### WORK ORDER:
Your answer should hold all lines of the entries that include the word "scene".

### PROVIDED INFORMATION:
________

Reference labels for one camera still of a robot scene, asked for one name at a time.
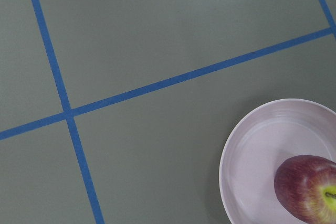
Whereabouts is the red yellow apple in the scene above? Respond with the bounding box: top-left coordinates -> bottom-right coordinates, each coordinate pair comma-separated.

________

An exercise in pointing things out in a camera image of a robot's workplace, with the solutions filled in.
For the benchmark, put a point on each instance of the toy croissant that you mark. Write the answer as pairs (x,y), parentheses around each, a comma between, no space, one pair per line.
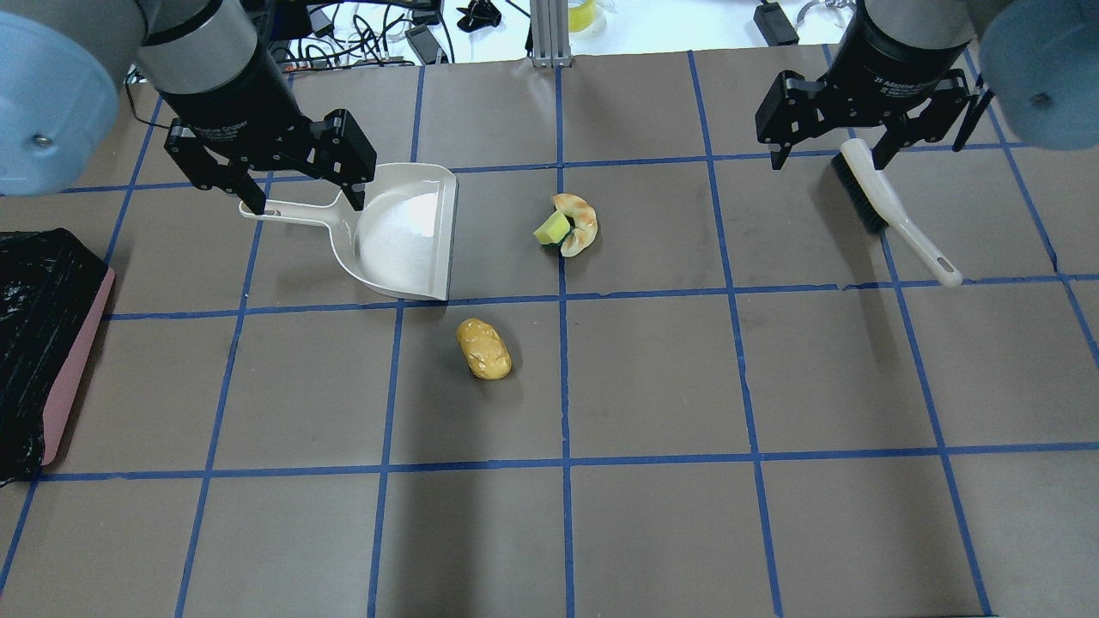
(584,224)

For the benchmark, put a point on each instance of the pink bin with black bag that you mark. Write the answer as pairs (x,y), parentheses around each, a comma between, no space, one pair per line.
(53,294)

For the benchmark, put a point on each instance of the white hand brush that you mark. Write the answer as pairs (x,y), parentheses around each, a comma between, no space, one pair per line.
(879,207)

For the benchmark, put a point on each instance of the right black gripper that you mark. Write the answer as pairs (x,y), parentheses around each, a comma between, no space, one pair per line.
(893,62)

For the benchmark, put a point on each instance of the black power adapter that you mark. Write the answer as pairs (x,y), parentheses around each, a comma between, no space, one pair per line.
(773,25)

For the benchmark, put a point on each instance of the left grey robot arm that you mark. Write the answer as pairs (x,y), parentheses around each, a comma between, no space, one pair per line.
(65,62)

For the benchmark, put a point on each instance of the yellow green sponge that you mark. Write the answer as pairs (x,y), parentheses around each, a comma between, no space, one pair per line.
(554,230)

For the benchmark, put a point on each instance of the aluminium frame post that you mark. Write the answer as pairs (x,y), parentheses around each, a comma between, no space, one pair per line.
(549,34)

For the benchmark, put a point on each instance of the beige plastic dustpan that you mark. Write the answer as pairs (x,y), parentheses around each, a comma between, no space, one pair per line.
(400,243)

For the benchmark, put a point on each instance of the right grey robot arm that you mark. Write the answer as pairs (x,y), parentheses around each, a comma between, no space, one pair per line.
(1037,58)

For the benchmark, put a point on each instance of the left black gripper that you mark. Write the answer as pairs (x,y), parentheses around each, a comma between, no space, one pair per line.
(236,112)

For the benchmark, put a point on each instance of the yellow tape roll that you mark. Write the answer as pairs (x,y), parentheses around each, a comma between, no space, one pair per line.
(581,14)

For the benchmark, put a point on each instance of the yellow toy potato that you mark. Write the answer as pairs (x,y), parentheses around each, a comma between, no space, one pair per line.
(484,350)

________

### TASK RESULT:
Reference labels for one camera still of a robot scene, asked for one name at a time.
Whereabouts is the red yellow apple in the scene above? Respond with the bounding box: top-left coordinates -> bottom-right coordinates, each coordinate pair comma-separated.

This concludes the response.